▶ [What to produce] How many lines below include the string "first"? State the number alone.

▶ [Data block]
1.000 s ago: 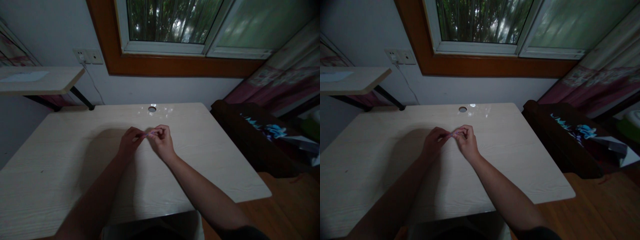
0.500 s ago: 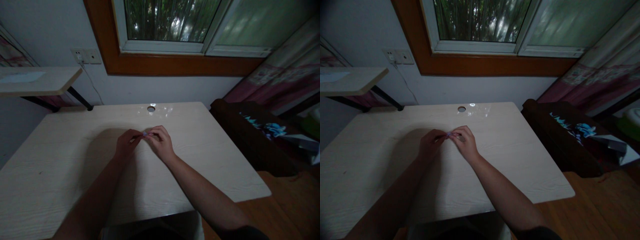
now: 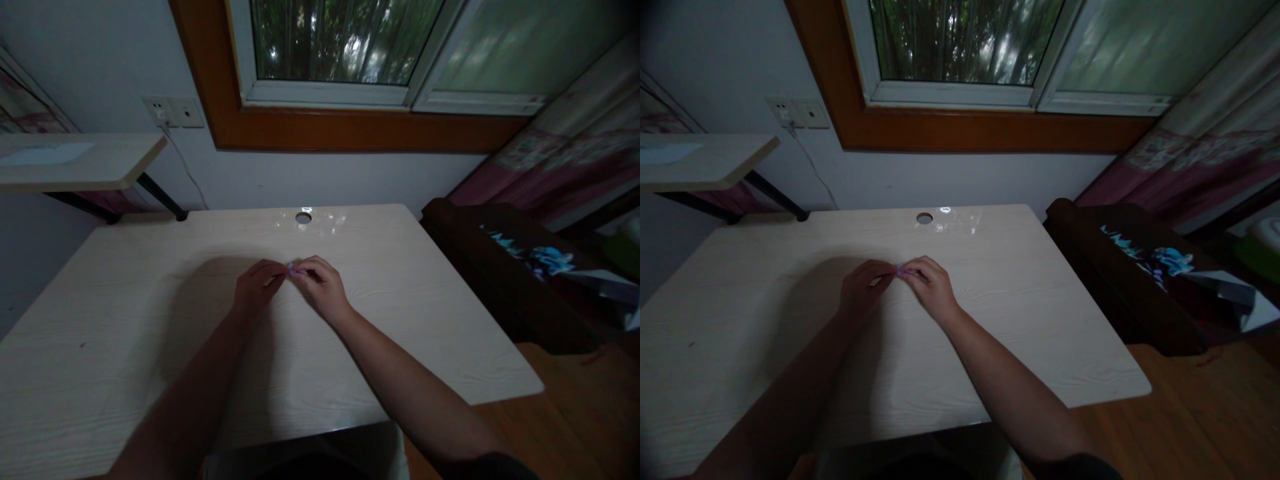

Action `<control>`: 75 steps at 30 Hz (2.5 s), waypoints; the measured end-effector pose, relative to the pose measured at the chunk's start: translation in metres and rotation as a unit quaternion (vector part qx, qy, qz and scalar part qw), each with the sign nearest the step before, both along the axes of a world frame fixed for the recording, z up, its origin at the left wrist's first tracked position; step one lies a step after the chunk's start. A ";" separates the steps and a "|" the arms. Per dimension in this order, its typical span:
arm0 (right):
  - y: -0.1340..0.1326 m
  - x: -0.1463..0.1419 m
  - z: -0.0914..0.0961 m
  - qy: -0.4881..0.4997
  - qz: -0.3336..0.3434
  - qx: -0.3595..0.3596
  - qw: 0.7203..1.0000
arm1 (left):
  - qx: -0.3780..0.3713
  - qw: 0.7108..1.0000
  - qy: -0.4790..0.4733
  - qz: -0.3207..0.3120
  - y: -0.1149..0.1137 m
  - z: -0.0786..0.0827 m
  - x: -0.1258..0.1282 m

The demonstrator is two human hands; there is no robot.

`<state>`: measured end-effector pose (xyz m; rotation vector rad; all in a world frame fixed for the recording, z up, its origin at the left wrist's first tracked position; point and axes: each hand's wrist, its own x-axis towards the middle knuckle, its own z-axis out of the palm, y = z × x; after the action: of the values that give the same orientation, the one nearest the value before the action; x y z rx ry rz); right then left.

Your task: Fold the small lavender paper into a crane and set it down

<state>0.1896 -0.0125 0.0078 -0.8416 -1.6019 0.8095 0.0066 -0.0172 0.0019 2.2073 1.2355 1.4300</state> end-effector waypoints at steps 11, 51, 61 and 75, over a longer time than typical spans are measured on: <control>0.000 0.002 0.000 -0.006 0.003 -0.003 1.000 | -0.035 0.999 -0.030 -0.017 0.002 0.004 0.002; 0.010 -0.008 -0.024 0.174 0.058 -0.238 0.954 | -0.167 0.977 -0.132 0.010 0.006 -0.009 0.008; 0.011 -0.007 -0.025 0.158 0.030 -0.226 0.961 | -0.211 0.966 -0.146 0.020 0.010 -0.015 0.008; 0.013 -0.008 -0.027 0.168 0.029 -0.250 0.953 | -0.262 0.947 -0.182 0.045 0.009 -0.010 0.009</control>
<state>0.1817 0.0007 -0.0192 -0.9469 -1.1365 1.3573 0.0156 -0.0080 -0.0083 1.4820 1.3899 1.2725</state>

▶ [Task answer] 2